ANGOP - Mudando de assunto, o ano de 2020 marca, de forma muito negativa, a vida de todos, face às dificuldades impostas pela pandemia da Covid-19. Enquanto artista e criador, como viu esse cenário a nível mundial? O que fez ou gostaria de ter feito de forma diferente?

Sanguito - Foi um desastre tremendo  para os fazedores da cultura e não só, de tal forma que, nós que vivemos da música tivemos muitas dificuldades, na altura. Houve momentos em que nos perguntamos: será que escolhi a profissão correcta?  
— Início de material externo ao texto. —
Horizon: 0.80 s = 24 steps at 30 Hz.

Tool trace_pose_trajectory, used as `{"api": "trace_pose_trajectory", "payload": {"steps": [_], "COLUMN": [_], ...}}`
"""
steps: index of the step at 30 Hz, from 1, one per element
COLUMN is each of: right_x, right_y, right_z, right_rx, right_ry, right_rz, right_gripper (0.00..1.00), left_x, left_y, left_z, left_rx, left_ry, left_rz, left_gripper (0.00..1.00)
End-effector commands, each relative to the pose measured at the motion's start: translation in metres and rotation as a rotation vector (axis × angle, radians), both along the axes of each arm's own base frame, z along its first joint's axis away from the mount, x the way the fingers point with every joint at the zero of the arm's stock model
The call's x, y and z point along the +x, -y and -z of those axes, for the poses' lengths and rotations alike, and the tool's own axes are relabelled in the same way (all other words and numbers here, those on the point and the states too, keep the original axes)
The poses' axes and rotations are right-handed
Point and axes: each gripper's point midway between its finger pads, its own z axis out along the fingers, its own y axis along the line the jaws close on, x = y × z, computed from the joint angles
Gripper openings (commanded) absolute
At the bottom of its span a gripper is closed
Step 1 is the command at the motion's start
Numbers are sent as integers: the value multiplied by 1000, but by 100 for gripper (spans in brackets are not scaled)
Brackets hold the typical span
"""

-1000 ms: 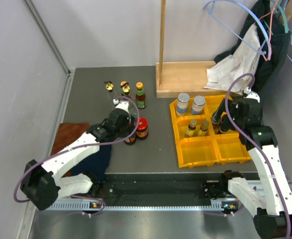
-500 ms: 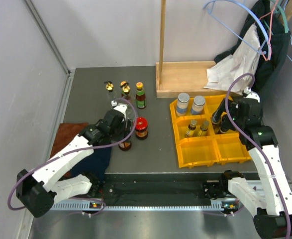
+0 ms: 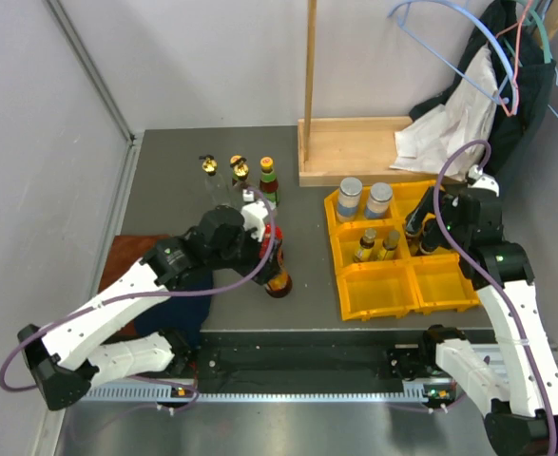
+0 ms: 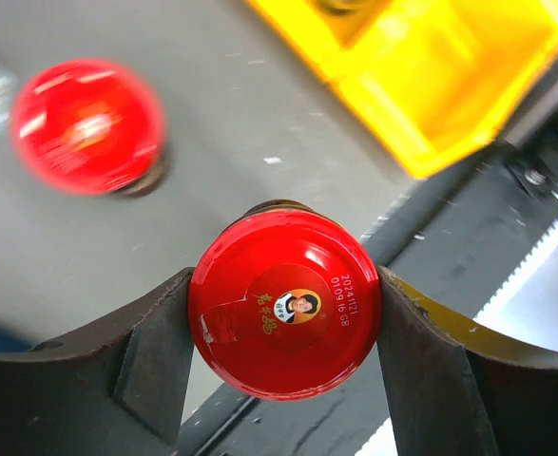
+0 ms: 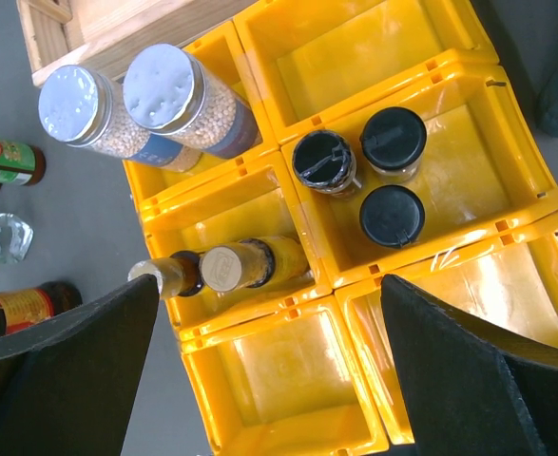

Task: Organize the condiment bottles
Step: Pick up the bottle from the center of the board, then place the bottle in the storage box.

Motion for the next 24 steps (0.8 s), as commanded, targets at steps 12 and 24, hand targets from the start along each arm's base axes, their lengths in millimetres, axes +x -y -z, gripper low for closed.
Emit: {"api": "trace_pose_trajectory", "payload": {"steps": [12, 24], "right_x": [-13, -34], "right_y": [5, 20], "right_z": [-41, -79], "right_rx": [15, -13], "right_ry": [109, 213], "right_rz": [21, 80], "right_gripper": [99, 99], "left_x": [-2, -3], "left_y": [169, 237], "left_z": [-70, -60], "left_rx": [-133, -167], "left_ry": [271, 267], "left_rz": [155, 265], "left_gripper": [0, 0]}}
Foi muito difícil, difícil mesmo, depois com a perda de muitos amigos e familiares. Tive a infelicidade de perder um grande amigo, o Manu Dibango, que era uma espécie de conselheiro. Sempre que ia a França era com ele que falava de música, dava-me conselhos.

ANGOP - O que fez ou gostaria de ter feito de forma  diferente?

Sanguito -Olha, muita coisa. O que fiz de bom, como já disse, foi o meu estúdio, que era o meu grande sonho, tirando a família, coisa mais preciosa do mundo. Depois da paz, reencontrei a minha mãe, 40 anos depois da nossa separação.

ANGOP - Como olha para o mercado musical em Angola?

Sanguito- O mercado musical em Angola, é péssimo, porque não temos salas próprias para bons espectáculos, não temos espaços, como anteriormente tínhamos; Os centros recreativos, onde podíamos exercitar  e viver bons momentos ao som da música angolana, estão voltados ao abandono.

Estamos a trabalhar a sorte, se não são as pessoas singulares que nos convidam, não quero falar de todos, mas no meu caso, se calhar, já não seria músico, porque não há mercado em Angola e com relação à venda de discos, normalmente,  faço poucas cópias.

No último  disco fiz apenas mil cópias, por razões financeiras.

ANGOP - Muito se fala sobre a qualidade da música angolana produzida actualmente, havendo quem considere que é descartável. Acha justa esta afirmação?

Sanguito - Quando é que se diz que a música é descartável!? Estamos a falar de uma música que não dura, uma música que fizemos agora, com letras imediatistas.

Infelizmente, temos artistas que produzem música cujas mensagens nada trazem de construtivo  e mal podemos pegar nessas mensagens para cantar.  

Tenho muito respeito pelo kuduro, segmento onde alguns artistas produzem com qualidade e que nos leva a tomar atenção, tendo em conta o alcance que tem no mundo, para evitar que qualquer dia o kuduro deixe de ser angolano.

ANGOP - O que falta para a música angolana tomar de assalto, de uma vez por todas, o mercado dos Palop e para se afirmar em África?

Sanguito - O que falta é a identidade, estamos sem identidade, se não tivermos identidade como nos vamos defender perante os africanos? É difícil, não vais entrar porque  acredito, também, que por sermos  mestiços, e quando digo povo mestiço é na música, porque bebemos do colono e depois da independência  começamos a beber do Brasil, das Caraíbas, músicas cubanas, das Antilhas, enfim, penso que vai ser muito difícil.

Perfil do Sanguito

De nome completo Manuel Bernardo Sangue, Sanguito é natural de Nambuangongo, província do Bengo, e é dos poucos angolanos que ganhou o respeito e admiração do público com o talento e a magia que de si emanam quando se propõe tocar o seu saxofone.

Ingressou no mundo artístico em 1977, a tocar guitarra, na Casa dos Rapazes, em Luanda, depois, frequentou o curso de instrutor na Academia de Música de Luanda, onde teve o primeiro contacto, aprendeu e se apaixonou pelo saxofone. Toca, igualmente, trompete e piano.

Integrou os grupos "Petro Clave", "Os Merengues", "Semba Tropical" e "Afra Sound Star".

Sanguito tem quatro discos no mercado: "Lentavida", “Mwagoleze”, “Kamba Diame” e “Passo-a-Passo”.